Professional Corporation Business Naming Rules: Another common rule you’ll see in the state laws that create professional corporations concerns the corporation name. In addition to the usual sort of corporation naming rules (like including an acronym or word that flags the entity as a corporation), you’ll often see rules that require the corporate name look a certain way or provide certain information. For example, the professional corporation name may need to include the professional’s name and or the profession. A dentist named John Q. Smith, for example, might need to use something like “John Q. Smith, DDS, PS” for his professional corporation name. A physician, as another example, might need to use something like “Jane Doe, MD, PC”
Professional Corporation Operating Rules: A final common rule you’ll see with professional corporations concerns the operation of the professional services business in the state. Professional corporation laws may require that the business operate or be managed in a specific way. The law may require, for example, that each office or location be managed by a professional licensed by the state. In other words, a multiple office public accounting firm operating as a professional corporation in Washington state would need a CPA licensed by Washington state for each office.

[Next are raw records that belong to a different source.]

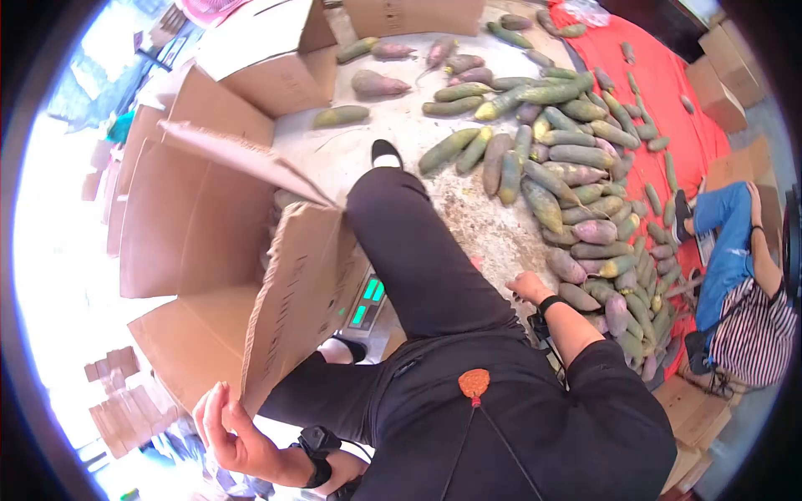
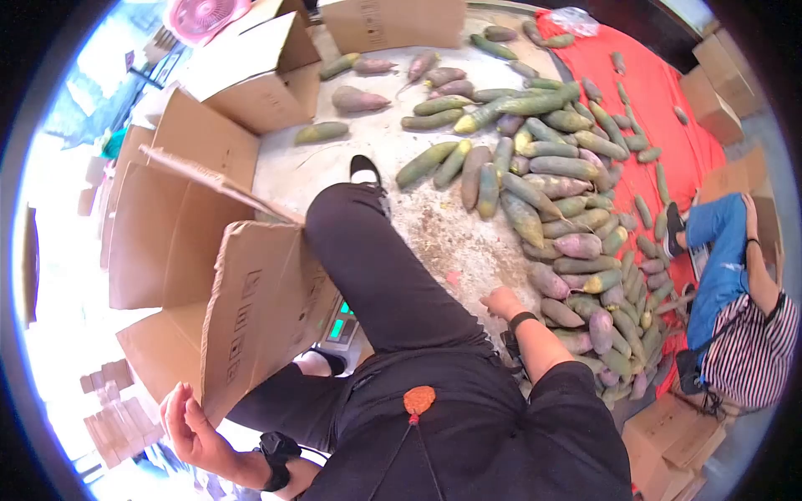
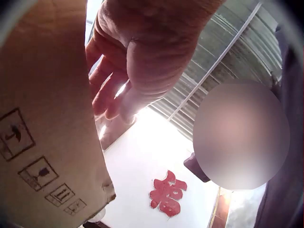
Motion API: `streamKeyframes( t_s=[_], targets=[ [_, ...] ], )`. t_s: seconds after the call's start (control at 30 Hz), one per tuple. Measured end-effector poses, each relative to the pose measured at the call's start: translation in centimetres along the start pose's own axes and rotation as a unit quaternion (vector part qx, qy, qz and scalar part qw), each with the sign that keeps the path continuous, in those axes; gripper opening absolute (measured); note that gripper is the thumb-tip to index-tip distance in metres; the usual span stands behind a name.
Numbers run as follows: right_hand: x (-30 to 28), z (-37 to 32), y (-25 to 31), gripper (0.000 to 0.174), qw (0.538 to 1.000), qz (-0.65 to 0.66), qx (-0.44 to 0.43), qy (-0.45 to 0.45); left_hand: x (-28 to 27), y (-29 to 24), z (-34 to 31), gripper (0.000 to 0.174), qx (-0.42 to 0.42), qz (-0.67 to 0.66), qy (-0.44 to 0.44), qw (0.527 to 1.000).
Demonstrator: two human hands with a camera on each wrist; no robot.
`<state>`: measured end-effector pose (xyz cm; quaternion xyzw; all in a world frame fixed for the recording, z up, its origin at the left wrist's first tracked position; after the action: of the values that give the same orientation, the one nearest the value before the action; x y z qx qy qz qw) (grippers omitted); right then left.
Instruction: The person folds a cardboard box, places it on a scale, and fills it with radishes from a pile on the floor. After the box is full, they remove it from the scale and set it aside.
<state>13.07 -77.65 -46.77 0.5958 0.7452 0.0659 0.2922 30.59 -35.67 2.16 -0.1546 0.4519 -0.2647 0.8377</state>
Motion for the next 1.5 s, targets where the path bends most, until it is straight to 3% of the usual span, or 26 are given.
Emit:
streamKeyframes(
  t_s=[0.23,0.3,0.33,0.67,0.77,0.83,0.87,0.97,1.03,1.1,1.27,1.4,1.47,1.5],
  targets=[
    [-0.1,1.6,3.7,0.024,0.997,0.031,-0.036,-0.054,-3.8,3.2,-1.2,0.013,-0.063,0.051,-0.086,0.993],
    [-0.4,1.9,4.7,0.021,0.991,-0.025,-0.105,-0.073,-4.2,3.9,-1.7,0.013,-0.081,0.046,-0.105,0.990],
    [-0.1,2.0,4.0,0.019,0.994,0.024,-0.077,-0.069,-4.3,4.0,-1.9,0.013,-0.094,0.038,-0.106,0.989],
    [0.9,6.1,-1.8,0.016,0.987,0.080,-0.115,-0.075,-3.9,5.1,-2.2,0.017,-0.071,0.073,-0.087,0.991],
    [0.9,4.1,-0.3,0.026,0.989,0.012,-0.125,-0.085,-4.1,5.3,-2.4,0.018,-0.074,0.077,-0.086,0.990],
    [0.5,3.4,1.9,0.039,0.942,-0.222,-0.223,-0.116,-4.1,5.5,-2.6,0.019,-0.082,0.072,-0.090,0.990],
    [0.8,3.5,2.0,0.046,0.948,-0.224,-0.211,-0.084,-4.3,5.7,-2.7,0.020,-0.090,0.073,-0.099,0.988],
    [1.1,2.2,3.8,0.041,0.974,-0.157,-0.162,-0.025,-4.3,6.0,-2.7,0.022,-0.073,0.098,-0.089,0.988],
    [2.3,4.9,1.6,0.040,0.951,-0.249,-0.184,-0.030,-4.3,6.0,-2.6,0.024,-0.069,0.107,-0.086,0.988],
    [1.7,3.4,2.5,0.032,0.960,-0.166,-0.195,-0.114,-4.3,6.3,-2.8,0.025,-0.090,0.092,-0.097,0.987],
    [1.5,0.2,3.2,0.017,0.992,-0.030,-0.114,-0.047,-4.1,6.4,-2.6,0.031,-0.098,0.090,-0.085,0.987],
    [0.7,-1.2,-2.1,0.019,0.996,0.080,-0.016,-0.017,-3.9,6.3,-2.2,0.037,-0.123,0.080,-0.091,0.985],
    [-1.1,-2.8,-4.9,0.016,0.997,0.058,0.054,-0.014,-3.8,6.3,-2.0,0.038,-0.121,0.096,-0.090,0.984],
    [-1.5,-0.6,-9.6,0.016,0.995,-0.081,-0.050,-0.017,-3.5,6.1,-1.9,0.038,-0.118,0.096,-0.084,0.985]
  ],
)
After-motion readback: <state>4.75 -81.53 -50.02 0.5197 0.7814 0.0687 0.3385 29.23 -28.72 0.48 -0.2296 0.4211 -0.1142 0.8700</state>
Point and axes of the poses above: each hand's wrist, its own z-axis towards the middle knuckle, its own x-axis out of the palm, y = z × x, the point moved 7 cm from there along z, towards the middle knuckle, and after that the axes turned 5 degrees about -x, right-handed, at the moved point
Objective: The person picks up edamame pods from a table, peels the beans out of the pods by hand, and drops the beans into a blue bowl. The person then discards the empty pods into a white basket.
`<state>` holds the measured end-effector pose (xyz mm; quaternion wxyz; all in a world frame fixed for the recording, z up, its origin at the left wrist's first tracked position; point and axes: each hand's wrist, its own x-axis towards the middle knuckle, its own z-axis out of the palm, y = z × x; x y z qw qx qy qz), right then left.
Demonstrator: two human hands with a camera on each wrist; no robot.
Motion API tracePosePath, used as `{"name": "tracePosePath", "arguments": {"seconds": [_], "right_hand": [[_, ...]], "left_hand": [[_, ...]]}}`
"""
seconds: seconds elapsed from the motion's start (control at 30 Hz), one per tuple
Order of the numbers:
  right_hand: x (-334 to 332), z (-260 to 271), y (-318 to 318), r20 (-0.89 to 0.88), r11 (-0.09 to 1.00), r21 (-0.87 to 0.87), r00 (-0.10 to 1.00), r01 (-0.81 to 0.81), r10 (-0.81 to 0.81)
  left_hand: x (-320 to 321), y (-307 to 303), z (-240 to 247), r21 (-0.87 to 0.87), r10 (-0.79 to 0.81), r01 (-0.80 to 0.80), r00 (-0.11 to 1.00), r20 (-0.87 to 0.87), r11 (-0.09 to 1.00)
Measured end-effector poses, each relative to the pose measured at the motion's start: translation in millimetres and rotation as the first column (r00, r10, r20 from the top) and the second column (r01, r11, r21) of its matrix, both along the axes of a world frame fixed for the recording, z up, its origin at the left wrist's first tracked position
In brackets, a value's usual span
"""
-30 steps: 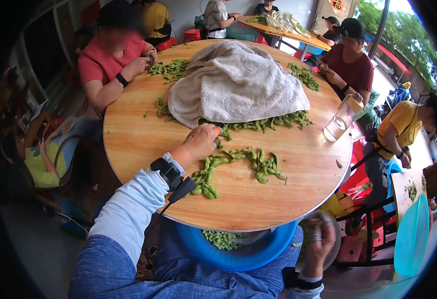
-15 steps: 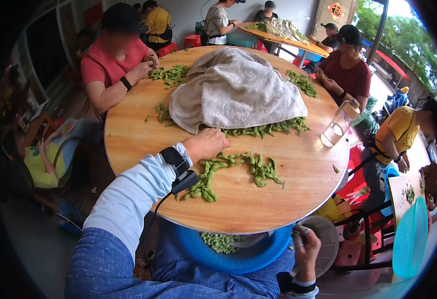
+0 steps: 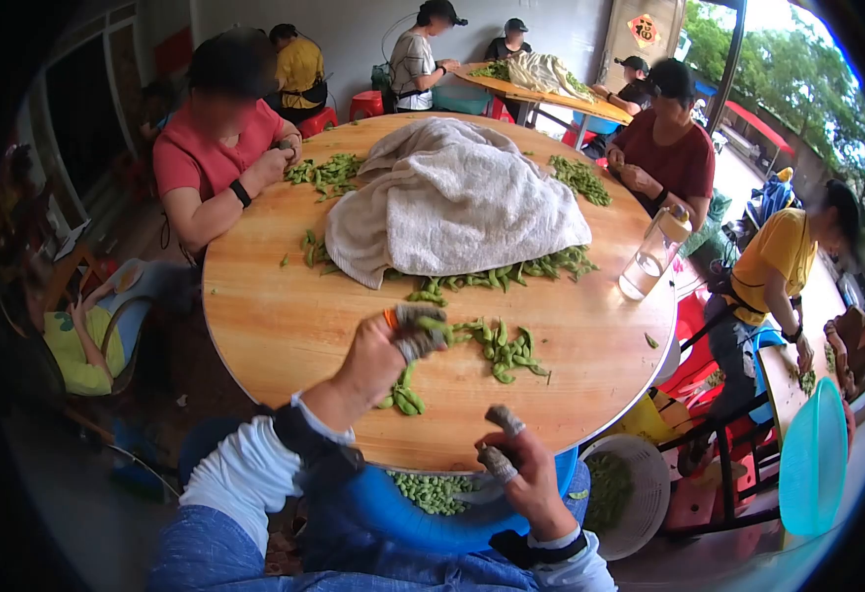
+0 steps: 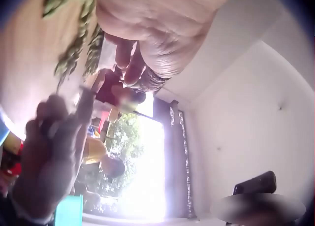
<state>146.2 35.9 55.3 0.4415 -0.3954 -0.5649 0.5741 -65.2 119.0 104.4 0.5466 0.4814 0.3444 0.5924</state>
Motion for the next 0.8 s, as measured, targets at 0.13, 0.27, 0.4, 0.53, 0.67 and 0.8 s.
{"name": "tracePosePath", "arguments": {"seconds": [0.13,0.27,0.4,0.53,0.67,0.8], "right_hand": [[-15.5,14.4,4.2,-0.175,0.993,-0.015,0.978,-0.119,0.115],[-12.9,10.2,-4.4,-0.144,0.995,0.066,0.986,-0.070,0.079],[7.1,21.4,-14.2,0.296,0.909,0.405,0.955,-0.098,-0.029],[22.7,27.0,-17.6,0.507,0.842,0.476,0.862,-0.253,-0.027],[27.9,19.8,-16.3,0.591,0.795,0.497,0.807,-0.347,-0.017],[32.2,13.9,-20.6,0.569,0.835,0.463,0.822,-0.298,-0.021]], "left_hand": [[33.1,-60.2,-17.6,-0.023,-0.131,0.137,0.979,0.156,0.990],[41.4,-84.7,-35.6,0.026,-0.240,0.239,0.965,0.108,0.971],[26.6,-95.1,-40.7,0.033,-0.270,0.281,0.943,-0.193,0.959],[18.3,-95.7,-23.8,-0.075,-0.386,0.386,0.854,-0.348,0.920],[23.4,-90.8,-30.9,-0.053,-0.371,0.491,0.577,-0.727,0.870],[31.8,-92.8,-27.4,-0.190,-0.504,0.526,0.557,-0.660,0.829]]}}
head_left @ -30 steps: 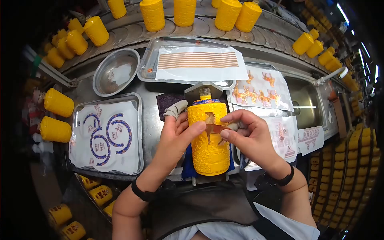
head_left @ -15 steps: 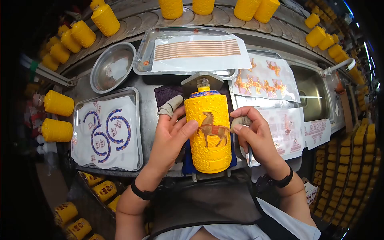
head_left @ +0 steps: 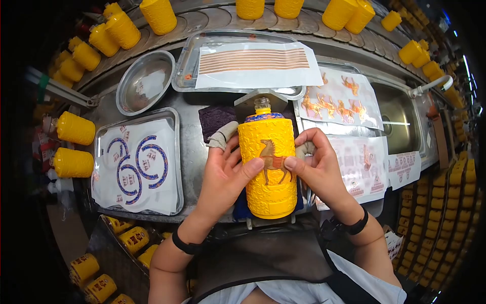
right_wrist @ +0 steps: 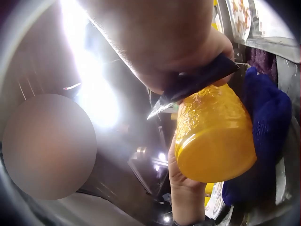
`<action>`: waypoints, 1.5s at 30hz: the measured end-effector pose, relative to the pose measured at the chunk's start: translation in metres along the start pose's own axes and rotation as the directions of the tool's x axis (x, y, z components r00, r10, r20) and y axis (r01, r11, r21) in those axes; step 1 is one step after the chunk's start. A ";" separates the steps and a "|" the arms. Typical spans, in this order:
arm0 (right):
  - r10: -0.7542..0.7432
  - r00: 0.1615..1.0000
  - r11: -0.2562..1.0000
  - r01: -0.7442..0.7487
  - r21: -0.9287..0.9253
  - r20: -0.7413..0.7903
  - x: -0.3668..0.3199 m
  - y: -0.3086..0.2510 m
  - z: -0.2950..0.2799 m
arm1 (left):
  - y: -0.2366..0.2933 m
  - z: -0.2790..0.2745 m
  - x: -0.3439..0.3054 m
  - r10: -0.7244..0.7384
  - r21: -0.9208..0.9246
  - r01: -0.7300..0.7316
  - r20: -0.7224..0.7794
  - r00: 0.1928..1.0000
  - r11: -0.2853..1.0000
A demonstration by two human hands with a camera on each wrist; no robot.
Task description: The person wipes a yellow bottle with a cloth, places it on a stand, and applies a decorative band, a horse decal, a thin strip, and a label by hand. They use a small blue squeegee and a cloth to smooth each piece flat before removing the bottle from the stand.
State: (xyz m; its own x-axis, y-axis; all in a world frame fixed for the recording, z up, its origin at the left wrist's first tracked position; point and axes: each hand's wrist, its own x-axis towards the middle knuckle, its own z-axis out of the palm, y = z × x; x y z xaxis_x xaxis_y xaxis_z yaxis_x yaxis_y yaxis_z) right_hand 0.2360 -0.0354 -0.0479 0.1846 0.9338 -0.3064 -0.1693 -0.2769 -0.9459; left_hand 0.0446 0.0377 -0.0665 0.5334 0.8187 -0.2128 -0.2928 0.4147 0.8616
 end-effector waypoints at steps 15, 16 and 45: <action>0.002 1.000 0.999 -0.002 0.047 -0.010 -0.001 -0.001 0.006 | 0.000 -0.002 -0.003 -0.006 -0.062 0.007 0.018 1.000 0.998; -0.003 1.000 0.999 0.004 0.045 -0.020 -0.001 -0.001 0.007 | 0.000 -0.003 -0.003 -0.007 -0.067 0.008 0.018 1.000 0.998; 0.014 0.995 0.962 -0.039 0.272 0.094 0.007 0.014 -0.008 | -0.002 -0.003 0.000 -0.026 -0.084 0.025 -0.001 1.000 0.996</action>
State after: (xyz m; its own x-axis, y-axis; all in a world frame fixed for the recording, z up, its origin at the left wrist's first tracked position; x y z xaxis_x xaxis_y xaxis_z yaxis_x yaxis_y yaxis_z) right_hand 0.2428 -0.0339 -0.0639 0.0906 0.9470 -0.3083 -0.4332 -0.2413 -0.8684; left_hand 0.0429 0.0383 -0.0693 0.5403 0.8080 -0.2350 -0.3448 0.4673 0.8141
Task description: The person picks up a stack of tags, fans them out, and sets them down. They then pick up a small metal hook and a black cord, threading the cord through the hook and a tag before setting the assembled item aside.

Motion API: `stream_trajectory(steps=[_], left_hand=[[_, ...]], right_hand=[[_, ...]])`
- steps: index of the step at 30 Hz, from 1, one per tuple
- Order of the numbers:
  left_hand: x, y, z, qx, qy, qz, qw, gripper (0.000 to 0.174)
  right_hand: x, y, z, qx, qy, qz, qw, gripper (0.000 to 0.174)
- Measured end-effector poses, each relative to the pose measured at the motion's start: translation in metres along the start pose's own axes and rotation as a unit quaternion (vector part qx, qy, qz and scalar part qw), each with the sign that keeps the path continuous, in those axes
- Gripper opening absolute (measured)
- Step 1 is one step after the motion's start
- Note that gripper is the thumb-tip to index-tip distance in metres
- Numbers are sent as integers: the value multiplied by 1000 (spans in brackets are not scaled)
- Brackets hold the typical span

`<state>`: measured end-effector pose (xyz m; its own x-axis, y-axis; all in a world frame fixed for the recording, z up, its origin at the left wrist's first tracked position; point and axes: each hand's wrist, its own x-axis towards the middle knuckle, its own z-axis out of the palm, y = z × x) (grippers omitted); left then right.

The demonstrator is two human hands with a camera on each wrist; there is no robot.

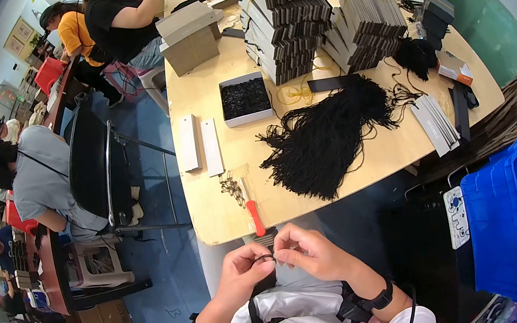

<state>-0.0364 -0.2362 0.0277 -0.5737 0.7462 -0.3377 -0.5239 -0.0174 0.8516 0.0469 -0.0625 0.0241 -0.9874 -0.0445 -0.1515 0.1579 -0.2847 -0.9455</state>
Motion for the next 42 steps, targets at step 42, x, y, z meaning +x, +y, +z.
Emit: stream_trajectory(steps=[42], left_hand=[[7, -1, 12, 153, 187, 220, 945, 9]], right_hand=[[22, 11, 49, -360, 307, -265, 840, 12]])
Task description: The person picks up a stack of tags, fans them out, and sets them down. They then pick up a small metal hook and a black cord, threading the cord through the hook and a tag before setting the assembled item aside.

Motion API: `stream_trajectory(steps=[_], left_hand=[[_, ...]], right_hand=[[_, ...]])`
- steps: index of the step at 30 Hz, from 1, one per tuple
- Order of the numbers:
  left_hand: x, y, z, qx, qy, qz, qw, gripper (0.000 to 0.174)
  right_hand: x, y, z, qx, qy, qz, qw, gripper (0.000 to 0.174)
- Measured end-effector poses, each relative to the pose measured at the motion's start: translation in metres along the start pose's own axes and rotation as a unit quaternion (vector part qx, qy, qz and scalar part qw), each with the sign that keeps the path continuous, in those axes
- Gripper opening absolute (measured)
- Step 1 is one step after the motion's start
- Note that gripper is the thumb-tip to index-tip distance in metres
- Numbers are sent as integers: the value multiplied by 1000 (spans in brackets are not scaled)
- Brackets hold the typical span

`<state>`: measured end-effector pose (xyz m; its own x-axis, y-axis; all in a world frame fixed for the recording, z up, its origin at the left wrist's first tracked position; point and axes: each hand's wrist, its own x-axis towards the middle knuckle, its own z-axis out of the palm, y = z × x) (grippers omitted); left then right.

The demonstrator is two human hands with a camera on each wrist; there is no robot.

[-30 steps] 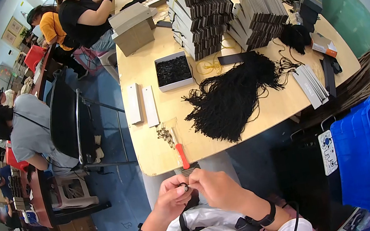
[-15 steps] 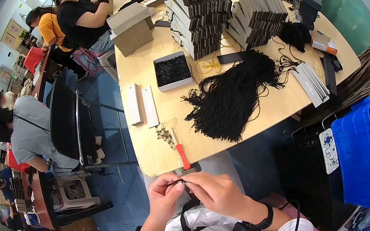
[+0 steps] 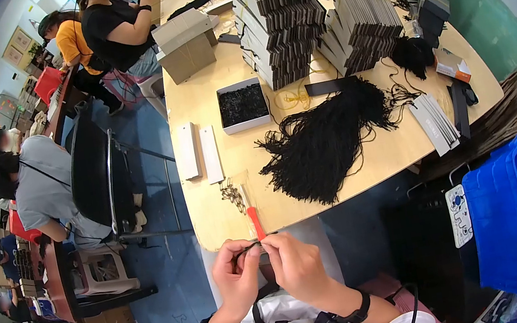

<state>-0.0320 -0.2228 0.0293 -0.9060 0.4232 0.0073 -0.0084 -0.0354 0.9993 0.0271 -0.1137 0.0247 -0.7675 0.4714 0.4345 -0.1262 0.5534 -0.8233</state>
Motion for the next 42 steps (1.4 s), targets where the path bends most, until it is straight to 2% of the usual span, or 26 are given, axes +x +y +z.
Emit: stream_trajectory(steps=[1, 4, 8, 10, 14, 16, 17, 18, 19, 20, 22, 23, 25, 27, 30, 34, 42], left_hand=[[0, -1, 0, 65, 4, 34, 997, 9], [1, 3, 1, 138, 3, 69, 988, 9], [3, 9, 1, 162, 6, 45, 986, 9], [5, 6, -2, 261, -14, 144, 954, 9], [8, 3, -8, 314, -31, 176, 933, 10], [9, 11, -9, 300, -59, 95, 947, 7], [10, 9, -12, 300, -59, 94, 947, 7], [12, 5, -17, 165, -96, -30, 981, 8], [12, 2, -20, 24, -129, -153, 980, 9], [13, 3, -21, 24, -127, -153, 980, 9], [17, 5, -22, -110, -140, -258, 950, 15], [18, 8, -23, -109, -139, -259, 950, 15], [18, 13, -24, -164, -133, -316, 925, 13], [19, 13, -23, -171, -125, -327, 921, 13], [17, 8, -23, -176, -114, -330, 920, 13], [15, 14, -16, -139, -86, -302, 939, 14], [11, 8, -18, -93, -83, -264, 956, 14]], right_hand=[[-1, 0, 1, 0, 0, -1, 1000, 12], [-1, 1, 0, 28, -21, 50, 998, 9], [0, 3, -5, 41, -62, 74, 995, 6], [2, 4, -8, 35, -73, 76, 994, 6], [9, 6, -17, -18, -134, 48, 990, 6], [12, 8, -19, -27, -151, 42, 987, 8], [13, 11, -18, -37, -151, 13, 988, 9], [14, 13, -18, -47, -153, -16, 987, 10], [15, 15, -18, -46, -154, -17, 987, 10], [16, 16, -18, -49, -152, -39, 986, 12], [15, 19, -18, -51, -151, -60, 985, 14], [13, 20, -17, -67, -138, -82, 985, 16], [9, 23, -15, -83, -125, -103, 983, 19], [6, 24, -13, -102, -109, -120, 982, 26], [5, 27, -12, -64, -106, -109, 986, 27], [8, 26, -17, -32, -125, -89, 988, 26], [11, 25, -23, -82, -155, -117, 977, 22]])
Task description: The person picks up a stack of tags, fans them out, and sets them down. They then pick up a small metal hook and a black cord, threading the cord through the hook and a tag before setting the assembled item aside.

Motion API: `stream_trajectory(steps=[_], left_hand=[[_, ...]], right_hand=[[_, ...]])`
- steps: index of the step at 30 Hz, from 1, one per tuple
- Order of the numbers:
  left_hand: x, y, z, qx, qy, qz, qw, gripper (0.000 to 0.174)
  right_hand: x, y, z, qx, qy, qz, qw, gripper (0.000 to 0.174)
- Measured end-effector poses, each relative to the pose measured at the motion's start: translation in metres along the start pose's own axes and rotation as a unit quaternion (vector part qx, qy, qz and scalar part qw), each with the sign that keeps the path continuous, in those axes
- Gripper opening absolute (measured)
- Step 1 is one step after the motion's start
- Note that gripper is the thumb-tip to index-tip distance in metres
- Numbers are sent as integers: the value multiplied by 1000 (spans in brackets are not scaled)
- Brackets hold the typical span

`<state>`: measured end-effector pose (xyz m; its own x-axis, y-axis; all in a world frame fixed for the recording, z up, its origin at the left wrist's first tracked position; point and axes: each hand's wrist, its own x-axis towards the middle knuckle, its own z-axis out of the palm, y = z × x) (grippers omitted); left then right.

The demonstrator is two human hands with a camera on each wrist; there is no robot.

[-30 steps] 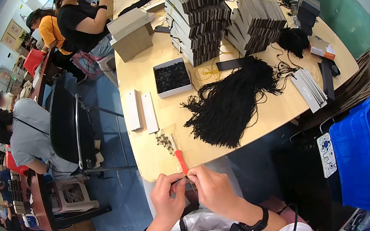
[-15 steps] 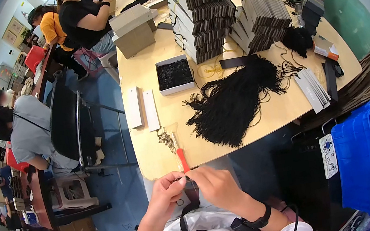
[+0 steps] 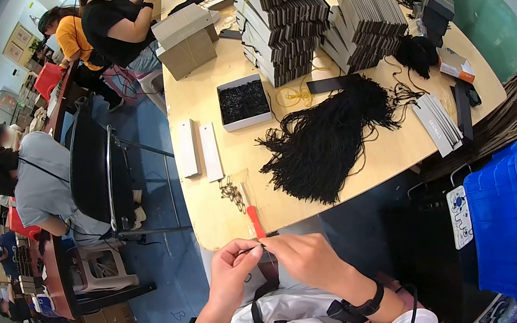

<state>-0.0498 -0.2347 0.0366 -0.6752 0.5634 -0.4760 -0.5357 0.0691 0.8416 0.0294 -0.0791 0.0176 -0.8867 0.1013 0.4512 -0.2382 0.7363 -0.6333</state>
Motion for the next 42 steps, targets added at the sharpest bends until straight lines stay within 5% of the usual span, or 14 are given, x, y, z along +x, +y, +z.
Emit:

Professional Corporation Tax Rules: Wholly independent of state corporation laws, federal and state tax laws minimize the tax advantages of incorporation for professional corporations in some situations. For example, if a professional’s business consists almost entirely of employee-shareholders performing services in the fields of health, law, engineering, architecture, accounting, actuarial science, performing arts and consulting and the corporation is treated for tax accounting purposes as a C corporation, the corporation may be treated as a “qualified personal service corporation.” This label forces the corporation to use the 35% C corporation income tax rate for calculations of its tax liability, reduces the threshold at which the 15% accumulated earnings tax may apply, and also requires the C corporation to use a handful of other, taxpayer-unfriendly accounting procedures.